## What the task asks
Gather from the material every line that contains the string "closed".

## Collected material
•••

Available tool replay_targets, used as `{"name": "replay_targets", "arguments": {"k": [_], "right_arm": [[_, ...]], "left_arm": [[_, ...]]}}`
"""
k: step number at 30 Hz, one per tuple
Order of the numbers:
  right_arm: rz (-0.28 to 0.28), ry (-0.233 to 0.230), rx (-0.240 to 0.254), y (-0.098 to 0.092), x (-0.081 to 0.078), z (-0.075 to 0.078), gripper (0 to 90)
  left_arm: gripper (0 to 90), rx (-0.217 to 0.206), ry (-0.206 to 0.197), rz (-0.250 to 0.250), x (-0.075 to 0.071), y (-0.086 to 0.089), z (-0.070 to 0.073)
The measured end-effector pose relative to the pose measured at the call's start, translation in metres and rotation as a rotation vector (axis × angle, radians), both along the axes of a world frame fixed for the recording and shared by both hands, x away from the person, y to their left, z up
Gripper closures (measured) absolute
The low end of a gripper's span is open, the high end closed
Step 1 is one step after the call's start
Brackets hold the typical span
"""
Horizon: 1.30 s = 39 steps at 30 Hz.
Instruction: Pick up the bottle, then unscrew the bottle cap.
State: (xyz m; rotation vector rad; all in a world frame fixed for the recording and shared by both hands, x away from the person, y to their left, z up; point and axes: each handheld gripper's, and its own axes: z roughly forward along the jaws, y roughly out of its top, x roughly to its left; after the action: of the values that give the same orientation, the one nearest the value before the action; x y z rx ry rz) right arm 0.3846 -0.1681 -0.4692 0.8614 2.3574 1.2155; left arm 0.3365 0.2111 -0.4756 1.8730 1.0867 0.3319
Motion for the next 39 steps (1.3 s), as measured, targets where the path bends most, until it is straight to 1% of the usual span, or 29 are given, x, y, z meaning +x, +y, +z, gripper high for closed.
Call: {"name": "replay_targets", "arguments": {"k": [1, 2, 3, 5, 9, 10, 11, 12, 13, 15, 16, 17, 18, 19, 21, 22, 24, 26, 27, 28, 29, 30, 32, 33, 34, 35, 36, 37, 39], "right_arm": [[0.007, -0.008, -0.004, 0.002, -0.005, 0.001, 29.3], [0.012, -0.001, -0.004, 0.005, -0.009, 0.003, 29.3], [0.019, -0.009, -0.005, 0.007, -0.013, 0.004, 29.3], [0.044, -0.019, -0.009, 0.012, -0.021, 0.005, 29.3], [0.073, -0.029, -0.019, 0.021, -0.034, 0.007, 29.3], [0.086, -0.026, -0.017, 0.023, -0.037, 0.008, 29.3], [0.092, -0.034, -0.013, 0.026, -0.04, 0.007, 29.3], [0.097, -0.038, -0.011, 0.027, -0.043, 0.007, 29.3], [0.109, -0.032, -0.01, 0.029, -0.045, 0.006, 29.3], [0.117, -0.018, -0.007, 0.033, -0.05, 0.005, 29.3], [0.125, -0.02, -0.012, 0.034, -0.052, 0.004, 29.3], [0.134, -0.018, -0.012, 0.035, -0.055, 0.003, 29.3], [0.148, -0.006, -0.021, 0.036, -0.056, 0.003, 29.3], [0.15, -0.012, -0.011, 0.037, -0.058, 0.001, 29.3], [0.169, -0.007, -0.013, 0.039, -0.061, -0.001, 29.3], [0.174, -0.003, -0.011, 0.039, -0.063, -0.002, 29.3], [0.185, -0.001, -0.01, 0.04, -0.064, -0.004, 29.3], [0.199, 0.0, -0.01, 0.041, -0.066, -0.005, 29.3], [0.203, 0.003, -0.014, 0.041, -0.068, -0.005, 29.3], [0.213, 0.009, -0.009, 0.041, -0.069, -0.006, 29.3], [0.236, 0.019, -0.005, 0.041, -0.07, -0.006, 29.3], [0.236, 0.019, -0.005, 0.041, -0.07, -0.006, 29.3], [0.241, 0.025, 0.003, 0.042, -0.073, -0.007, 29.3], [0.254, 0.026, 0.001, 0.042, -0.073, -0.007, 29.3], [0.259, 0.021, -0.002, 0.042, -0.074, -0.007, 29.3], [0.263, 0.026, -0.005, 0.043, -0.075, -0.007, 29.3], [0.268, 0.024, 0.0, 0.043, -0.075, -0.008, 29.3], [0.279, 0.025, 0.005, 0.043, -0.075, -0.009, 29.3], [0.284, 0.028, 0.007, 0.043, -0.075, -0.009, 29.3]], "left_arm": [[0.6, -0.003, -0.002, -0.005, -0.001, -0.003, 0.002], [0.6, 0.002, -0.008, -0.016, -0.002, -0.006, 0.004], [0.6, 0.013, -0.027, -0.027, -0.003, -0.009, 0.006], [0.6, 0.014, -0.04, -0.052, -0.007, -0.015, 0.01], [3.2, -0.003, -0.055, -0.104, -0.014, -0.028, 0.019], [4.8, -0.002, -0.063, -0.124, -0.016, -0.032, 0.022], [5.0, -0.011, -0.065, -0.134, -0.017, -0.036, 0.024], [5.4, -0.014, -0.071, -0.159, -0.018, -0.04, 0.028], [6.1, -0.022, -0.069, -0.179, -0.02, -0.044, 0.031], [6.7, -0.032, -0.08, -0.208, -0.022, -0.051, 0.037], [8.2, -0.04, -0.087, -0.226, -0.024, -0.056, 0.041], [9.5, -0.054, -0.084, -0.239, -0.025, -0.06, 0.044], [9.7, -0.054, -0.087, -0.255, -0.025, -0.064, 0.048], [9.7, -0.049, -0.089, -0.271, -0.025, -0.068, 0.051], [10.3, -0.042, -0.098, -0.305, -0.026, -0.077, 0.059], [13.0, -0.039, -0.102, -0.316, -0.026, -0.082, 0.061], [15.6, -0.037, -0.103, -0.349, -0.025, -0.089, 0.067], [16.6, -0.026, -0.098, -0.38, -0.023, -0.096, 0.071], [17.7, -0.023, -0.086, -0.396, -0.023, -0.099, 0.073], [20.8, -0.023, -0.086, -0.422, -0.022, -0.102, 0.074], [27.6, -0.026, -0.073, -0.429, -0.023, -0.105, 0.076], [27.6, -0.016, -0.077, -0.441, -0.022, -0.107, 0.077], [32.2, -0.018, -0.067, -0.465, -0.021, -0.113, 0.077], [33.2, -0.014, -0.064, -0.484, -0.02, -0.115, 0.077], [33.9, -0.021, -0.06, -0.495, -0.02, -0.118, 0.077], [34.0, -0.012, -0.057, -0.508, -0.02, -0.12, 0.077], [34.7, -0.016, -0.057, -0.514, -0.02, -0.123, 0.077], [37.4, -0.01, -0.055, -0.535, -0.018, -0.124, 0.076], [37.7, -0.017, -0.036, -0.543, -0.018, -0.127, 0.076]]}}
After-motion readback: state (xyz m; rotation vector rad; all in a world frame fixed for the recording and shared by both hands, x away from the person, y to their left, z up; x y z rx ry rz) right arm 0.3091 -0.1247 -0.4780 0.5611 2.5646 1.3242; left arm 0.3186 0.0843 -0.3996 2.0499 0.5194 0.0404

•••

## Exercise solution
The low end of a gripper's span is open, the high end closed
Motion for the next 39 steps (1.3 s), as measured, targets where the path bends most, until it is straight to 1% of the usual span, or 29 are given, x, y, z meaning +x, +y, +z, gripper high for closed.

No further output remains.